BASSETERRE, St. Kitts — At a time when the global fight against the coronavirus pandemic appears not to be abating anytime soon, especially with the emergency of new variants of the virus, the Development Bank of St. Kitts and Nevis has stepped up its Covid-19 fight using the latest technology.
“The Development Bank of St. Kitts and Nevis is leading the charge in the Federation in combatting the spread of the novel coronavirus by using the latest in thermal scanning technologies and adjustments in their standard of operating procedures and policies,” said Michael Peets of Digital Security Services Ltd.
Thermal imagining cameras have been installed by Digital Security Services Ltd. at the bank’s head office at the corner of Church and Central Streets in Basseterre, and at the branch office on Chapel Street in Charlestown, Nevis. The cameras allow for clients’ temperatures to be taken without any contact as they are mounted on the wall, eight feet above the ground.
“What we have here is our thermal imaging solution,” explained Peets after the installation of the thermal camera at the head office in Basseterre. “It measures the temperature as you walk through the door and come into the establishment, a contactless solution.”
Security guards and frontline staff members at the head office and at the branch office have been trained to use a tablet to retrieve the information from the cameras. According to Peets, that information is important when it comes to contact tracing should any client show signs of the disease and can also be shared with the Ministry of Health.
Those trained in Basseterre, include Manager Human Resource Unit, Ms. Danienne Brin; Manager of the Management Information System Unit, Laurinston Matthew; Management Systems Technical Officer, Eldean Huggins; Marketing and Product Development Officer, Ms. Chantelle Rochester; Customer Service Representatives, Ms. Vershary Hanley, and Raheem Rogers; and Alpha and Omega Security Solutions Security Guard, Ms. Terrianne Bahadur.
Nevis training was provided to Branch Manager, Ms. Hyacinth Pemberton; Customer Service Representatives, Ms. Tywana Cranston and Chemor Bartlette; and Alpha and Omega Security Solutions Security Guard, Lincoln Dyer.
According to Human Resource Manager at the Development Bank of St. Kitts and Nevis, Ms. Danienne Brin, guidelines on how to use the thermal cameras have been circulated. All clients are aware that when they enter the establishment they will have their temperatures taken using the new cameras.
“We are now in the second week since the implementation and pleased clients are responding to it,” said Ms Brin. “The guidelines outline that bank customers need to have on a mask. Our security personnel will sanitise customer’s hands and the dispenser is available if customers want to do it. The security person will direct customers to a marked area where they stand and position themselves to look up to the camera, which will take their picture and temperature.”
If the temperature is normal, the camera will release a recorded message ‘testing pass.’ The client can then proceed on to their appointments or discussions with bank officers.
If the temperature is elevated, the recorded message will say ‘warning high temperature.’ At this stage, the client will be requested to take a seat for about five minutes to cool off before they are asked to come forward to have their temperature taken again.

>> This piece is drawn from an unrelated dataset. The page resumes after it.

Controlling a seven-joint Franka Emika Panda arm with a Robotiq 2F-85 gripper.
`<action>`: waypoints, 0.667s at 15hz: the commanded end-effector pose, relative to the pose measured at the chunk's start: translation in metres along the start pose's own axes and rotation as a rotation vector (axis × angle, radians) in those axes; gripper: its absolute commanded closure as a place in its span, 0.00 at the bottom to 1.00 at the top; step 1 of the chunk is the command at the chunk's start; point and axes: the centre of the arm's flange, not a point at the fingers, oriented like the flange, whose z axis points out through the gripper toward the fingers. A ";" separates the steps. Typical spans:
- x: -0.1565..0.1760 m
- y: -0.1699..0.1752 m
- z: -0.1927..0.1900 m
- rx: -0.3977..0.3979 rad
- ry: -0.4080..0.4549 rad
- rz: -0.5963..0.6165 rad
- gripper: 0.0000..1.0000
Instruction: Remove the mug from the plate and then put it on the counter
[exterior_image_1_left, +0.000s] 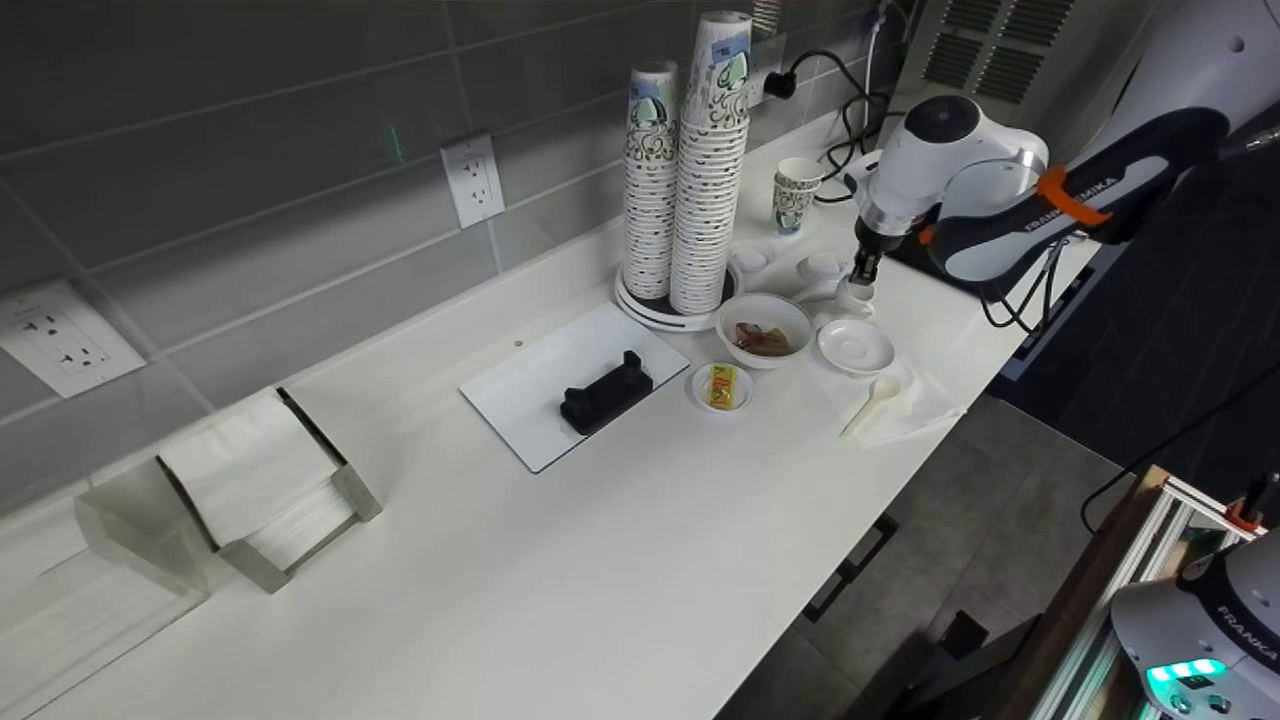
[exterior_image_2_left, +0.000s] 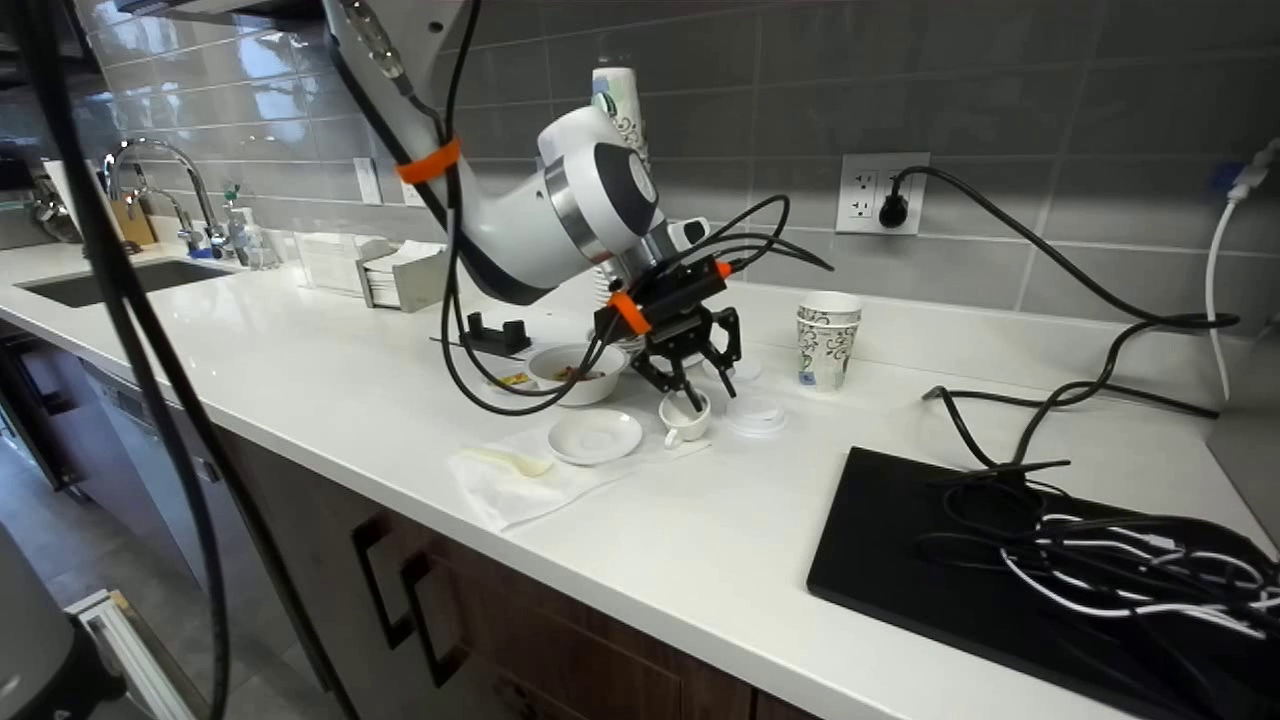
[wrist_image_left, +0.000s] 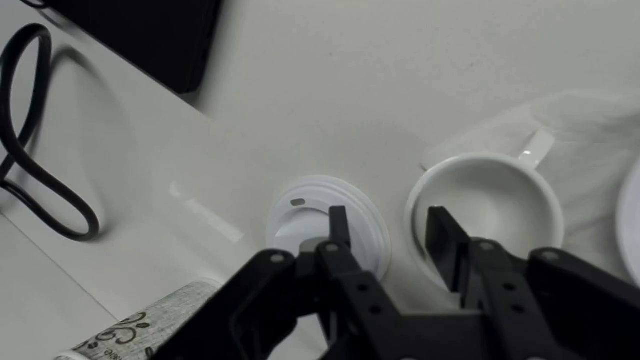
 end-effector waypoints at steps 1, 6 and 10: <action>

“The temperature is displayed on the monitor so the client can see it on the screen instead of someone telling them their temperature,” said Ms. Brin. “If testing is done a second time, and it is normal, the customer can move beyond in the camera and institution based on their scheduled appointment. If it is still elevated, the customer will be asked to touch base with their officer by telephone or email. That officer will determine the best way to serve the customer, given their elevated temperature.”
Both Ms. Brin and the Nevis Branch Office Manager, Ms. Hyacinth Pemberton, said they are pleased with how the cameras are operating. She said that the only time red flags will be raised will be due to a client’s elevated temperature due to being out in the hot sun for a lengthy period, as a second reading would be normal.
“As part of the COVID-19 fight at the Nevis branch office we moved a step ahead when it comes to the implementation of the Covid-19 protocols,” said Ms Pemberton. “Last August, we relocated to new offices on Chapel Street and when the building was being refurbished; permanent social distancing markers were included outside the office leading to the front door. Clients have to stay behind those marking before they come into the establishment. This has worked out very well.”